▶ [Required action]
Below is a listing; retype exactly the line with "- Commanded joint" and every line after it through the end, and only those, leaving out the pictures.

▶ [Source data]
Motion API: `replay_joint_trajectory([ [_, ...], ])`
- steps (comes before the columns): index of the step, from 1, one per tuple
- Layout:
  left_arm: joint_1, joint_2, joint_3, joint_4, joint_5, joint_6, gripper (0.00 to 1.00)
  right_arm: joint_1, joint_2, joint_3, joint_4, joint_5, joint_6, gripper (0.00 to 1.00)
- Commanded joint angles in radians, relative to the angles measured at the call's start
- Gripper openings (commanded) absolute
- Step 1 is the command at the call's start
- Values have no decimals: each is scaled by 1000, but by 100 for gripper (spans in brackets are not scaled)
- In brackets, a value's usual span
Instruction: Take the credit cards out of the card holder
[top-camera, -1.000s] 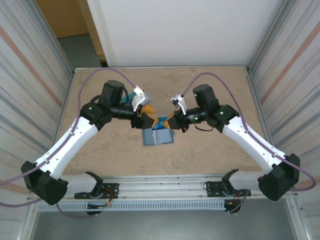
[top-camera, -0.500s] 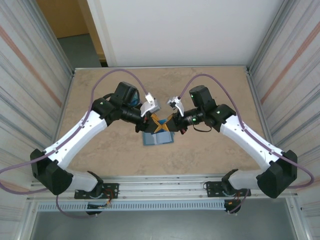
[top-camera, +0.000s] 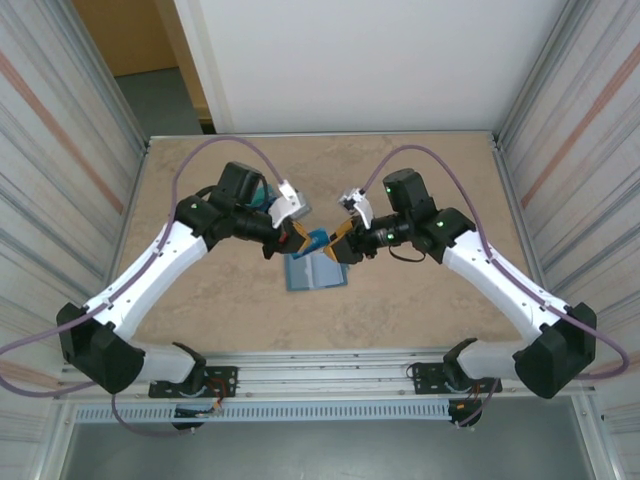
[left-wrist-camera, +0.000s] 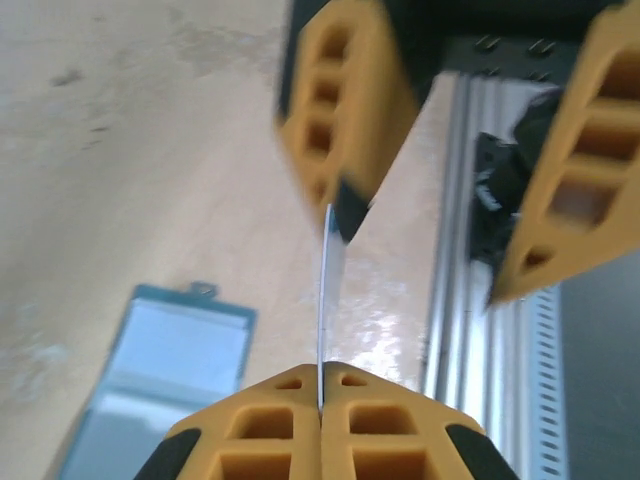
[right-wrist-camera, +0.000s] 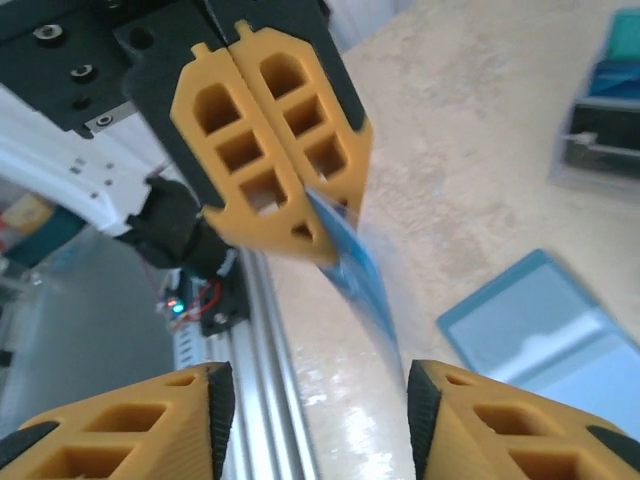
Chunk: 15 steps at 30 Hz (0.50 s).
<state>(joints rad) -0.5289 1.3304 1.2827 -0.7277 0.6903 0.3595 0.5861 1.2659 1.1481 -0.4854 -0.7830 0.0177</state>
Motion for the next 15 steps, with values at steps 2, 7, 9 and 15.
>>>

▶ [Result for this task]
- Commanded joint angles in radians, relative to the angles measured at the call's start
- Gripper openings (commanded) absolute
- Step 1 is the command at the call's start
- Values have no decimals: each is scaled by 1000, but by 100 for gripper (spans in brackets are not scaled)
- In brackets, a value's usual span
Instruction: Take the credit cards out of the card holder
[top-camera, -1.000s] 
[top-camera, -0.500s] 
[top-camera, +0.000s] 
[left-wrist-camera, +0.000s] 
[right-wrist-camera, +0.000s] 
Chunk: 15 steps at 30 Hz (0.50 s).
<state>(joints rad) -0.5289 1.3304 1.2827 -0.7277 0.6903 0.3595 0.5861 1.2659 1.1481 -0.4854 -0.7830 0.0177</state>
Motion for the next 15 steps, with values at steps 2, 7, 9 and 15.
>>>

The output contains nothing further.